Pecado común a cuatro toros fue el echar la cara arriba cuando no vinieron enganchados o engañados por delante. En el caso del tercero, secuela de tres puyazos traseros de los que rebotan a los toros y hasta del infortunio de que el garfio de un garapullo se le quedara clavado entre un moflete y el labio. El quinto embistió a calambrazos, y fue el más difícil de los seis por eso; el segundo, de bélico espíritu, quiso más que pudo y se resolvió en viajes cortos; el tercero, tan sangrado de varas, acabó pegando taponazos.

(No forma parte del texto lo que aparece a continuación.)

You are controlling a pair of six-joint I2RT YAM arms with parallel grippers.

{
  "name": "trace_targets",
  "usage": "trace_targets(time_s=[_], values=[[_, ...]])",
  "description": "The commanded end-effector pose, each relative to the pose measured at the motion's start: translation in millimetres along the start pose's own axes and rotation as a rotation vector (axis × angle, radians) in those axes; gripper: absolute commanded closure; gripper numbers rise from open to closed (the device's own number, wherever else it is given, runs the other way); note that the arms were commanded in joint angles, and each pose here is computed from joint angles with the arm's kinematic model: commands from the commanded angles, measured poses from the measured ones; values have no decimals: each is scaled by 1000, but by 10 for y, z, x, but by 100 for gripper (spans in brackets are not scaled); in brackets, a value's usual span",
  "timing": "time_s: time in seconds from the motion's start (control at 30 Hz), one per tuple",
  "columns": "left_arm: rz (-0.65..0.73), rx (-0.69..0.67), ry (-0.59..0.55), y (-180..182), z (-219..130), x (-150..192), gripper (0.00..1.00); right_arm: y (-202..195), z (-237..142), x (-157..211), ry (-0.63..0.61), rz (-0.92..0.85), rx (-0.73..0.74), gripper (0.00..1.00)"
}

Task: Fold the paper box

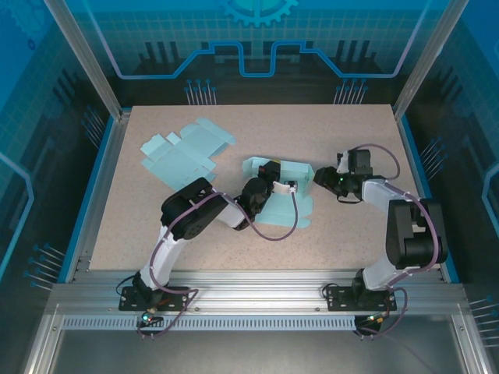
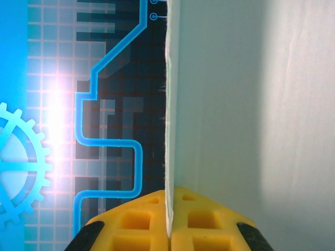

Entereza de los tres matadores

Todo lo que se hizo con los toros de Cebada tuvo un mérito mayor innegable: la entereza de los tres matadores. No se afligió nadie. Buen oficio de Francisco Marco para acoplarse sin empacho con los dos de su lote, que fue propicio. Toreo al toque con el buen primero, dos tandas embraguetadas, finas, firmes, alguna concesión a la plebe -el toreo de rodillas, desplantes estratosféricos- y una notable estocada al segundo ataque. No tan brillante con el cuarto, que parecía tener torcida la cabeza y, codicioso, embistió con la cara arriba. Y otra estocada relevante.

La justeza de fuerzas del segundo fue un inconveniente y no una ventaja -pasa con los toros descarados y astifinos- y Morenito de Aranda hubo de hacer juegos malabares para no perder la compostura y, sin encajarse, sostener el tipo, guardar las formas y manejar el negocio. Los calambrazos del quinto, que quería distancia y no al torero encima, se tradujeron en un trasteo largo no sobrado de fe ni ideas.

El debut de Antonio Nazaré en Pamplona fue bastante feliz. Ilusión manifiesta, disposición, firmeza, corazón. Y cabeza para encontrarle el cómo al sexto, templarlo por las dos manos en faena de mano baja, no siempre el mismo ajuste, pero ese querer que es poder y que llega en Pamplona a todo el mundo. Variado con el capote, atento hasta las moscas, Nazaré le pegó al incómodo tercero dos notables tandas con la izquierda. Sello de torero listo para circular o siquiera seguir.